• EXERCISE BRIEF:
The lines below, from the one holding "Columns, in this" through the one holding "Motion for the", are to be restated word for word, with all images left out.

• DATA:
=== Section Start ===

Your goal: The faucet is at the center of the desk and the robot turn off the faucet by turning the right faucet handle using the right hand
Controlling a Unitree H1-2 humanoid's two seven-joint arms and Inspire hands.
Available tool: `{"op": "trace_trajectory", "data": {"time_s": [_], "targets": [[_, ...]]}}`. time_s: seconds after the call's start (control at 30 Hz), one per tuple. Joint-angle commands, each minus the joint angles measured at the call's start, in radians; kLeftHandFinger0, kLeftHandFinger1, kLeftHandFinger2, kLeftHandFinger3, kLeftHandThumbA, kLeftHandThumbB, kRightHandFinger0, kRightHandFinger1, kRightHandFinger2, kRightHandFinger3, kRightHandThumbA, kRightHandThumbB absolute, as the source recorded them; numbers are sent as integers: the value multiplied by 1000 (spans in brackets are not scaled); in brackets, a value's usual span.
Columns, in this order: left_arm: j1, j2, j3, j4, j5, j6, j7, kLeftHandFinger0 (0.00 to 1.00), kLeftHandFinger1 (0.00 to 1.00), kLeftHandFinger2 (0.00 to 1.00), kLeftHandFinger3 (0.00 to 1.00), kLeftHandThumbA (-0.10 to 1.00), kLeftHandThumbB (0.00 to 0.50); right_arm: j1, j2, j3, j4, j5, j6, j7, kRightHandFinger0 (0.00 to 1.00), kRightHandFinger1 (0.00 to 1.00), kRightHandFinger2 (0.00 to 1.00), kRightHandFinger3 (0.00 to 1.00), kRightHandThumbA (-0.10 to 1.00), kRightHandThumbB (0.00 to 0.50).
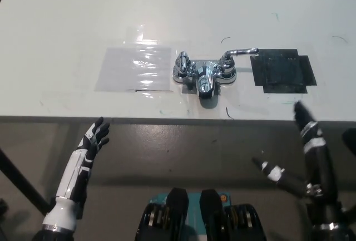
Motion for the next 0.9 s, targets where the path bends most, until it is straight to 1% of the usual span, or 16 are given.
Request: {"op": "trace_trajectory", "data": {"time_s": [0.0, 0.07, 0.1, 0.17, 0.2, 0.23, 0.3, 0.37, 0.4, 0.5, 0.53, 0.57, 0.63, 0.77, 0.8, 0.87], "targets": [[-21, 12, -8, -35, -1, -63, -19, 1000, 1000, 1000, 1000, 980, 226, -140, -82, -51, -103, 61, 35, 34, 1000, 1000, 1000, 1000, 1000, 237], [-24, 11, -9, -36, -2, -62, -22, 1000, 1000, 1000, 1000, 978, 222, -191, -131, -61, -108, 94, 85, 66, 1000, 1000, 1000, 1000, 1000, 243], [-25, 10, -9, -33, -4, -66, -23, 1000, 1000, 1000, 1000, 976, 217, -250, -180, -71, -100, 156, 162, 105, 1000, 1000, 1000, 1000, 1000, 280], [-30, 9, -8, -30, -12, -68, -27, 1000, 1000, 1000, 1000, 966, 219, -320, -219, -80, -62, 190, 214, 128, 1000, 1000, 1000, 1000, 1000, 295], [-30, 9, -8, -31, -11, -66, -27, 1000, 1000, 1000, 1000, 965, 221, -373, -249, -82, -16, 216, 233, 155, 1000, 1000, 1000, 1000, 1000, 273], [-30, 9, -8, -33, -9, -65, -27, 1000, 1000, 1000, 1000, 965, 221, -413, -271, -82, 19, 241, 246, 178, 1000, 1000, 1000, 1000, 1000, 270], [-30, 9, -8, -38, -8, -59, -29, 1000, 1000, 1000, 1000, 970, 240, -500, -305, -84, 119, 286, 270, 226, 1000, 1000, 1000, 1000, 1000, 305], [-28, 10, -7, -40, -11, -59, -31, 1000, 1000, 1000, 1000, 970, 239, -568, -335, -72, 185, 291, 280, 267, 1000, 1000, 1000, 1000, 1000, 300], [-26, 10, -7, -42, -8, -57, -31, 1000, 1000, 1000, 1000, 971, 239, -623, -352, -63, 232, 295, 304, 296, 1000, 1000, 1000, 1000, 1000, 295], [-28, 7, -8, -41, -2, -52, -32, 1000, 1000, 1000, 1000, 974, 242, -726, -371, -47, 334, 317, 359, 360, 1000, 1000, 1000, 1000, 1000, 289], [-28, 6, -9, -41, -1, -53, -32, 1000, 1000, 1000, 1000, 975, 241, -749, -374, -44, 366, 321, 364, 379, 1000, 1000, 1000, 1000, 1000, 267], [-29, 6, -10, -38, 0, -56, -33, 1000, 1000, 1000, 1000, 977, 240, -798, -378, -36, 441, 327, 368, 414, 1000, 1000, 1000, 1000, 1000, 299], [-27, 7, -10, -37, -6, -57, -37, 1000, 1000, 1000, 1000, 978, 244, -865, -374, -27, 553, 327, 373, 453, 1000, 1000, 1000, 1000, 1000, 328], [-24, 4, -11, -42, -4, -55, -35, 1000, 1000, 1000, 1000, 972, 243, -985, -364, -11, 762, 324, 394, 540, 1000, 1000, 1000, 1000, 1000, 336], [-23, 3, -11, -44, -3, -49, -34, 1000, 1000, 1000, 1000, 972, 250, -1018, -361, -10, 830, 325, 389, 571, 1000, 1000, 1000, 1000, 1000, 342], [-21, 3, -11, -45, 2, -51, -32, 1000, 1000, 1000, 1000, 979, 247, -1074, -352, -8, 943, 315, 380, 597, 1000, 1000, 1000, 1000, 1000, 355]]}}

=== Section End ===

• ANSWER TO THIS TASK:
Columns, in this order: left_arm: j1, j2, j3, j4, j5, j6, j7, kLeftHandFinger0 (0.00 to 1.00), kLeftHandFinger1 (0.00 to 1.00), kLeftHandFinger2 (0.00 to 1.00), kLeftHandFinger3 (0.00 to 1.00), kLeftHandThumbA (-0.10 to 1.00), kLeftHandThumbB (0.00 to 0.50); right_arm: j1, j2, j3, j4, j5, j6, j7, kRightHandFinger0 (0.00 to 1.00), kRightHandFinger1 (0.00 to 1.00), kRightHandFinger2 (0.00 to 1.00), kRightHandFinger3 (0.00 to 1.00), kRightHandThumbA (-0.10 to 1.00), kRightHandThumbB (0.00 to 0.50).
Motion for the next 0.9 s, targets where the path bends most, until it is straight to 1% of the usual span, or 16 are given.

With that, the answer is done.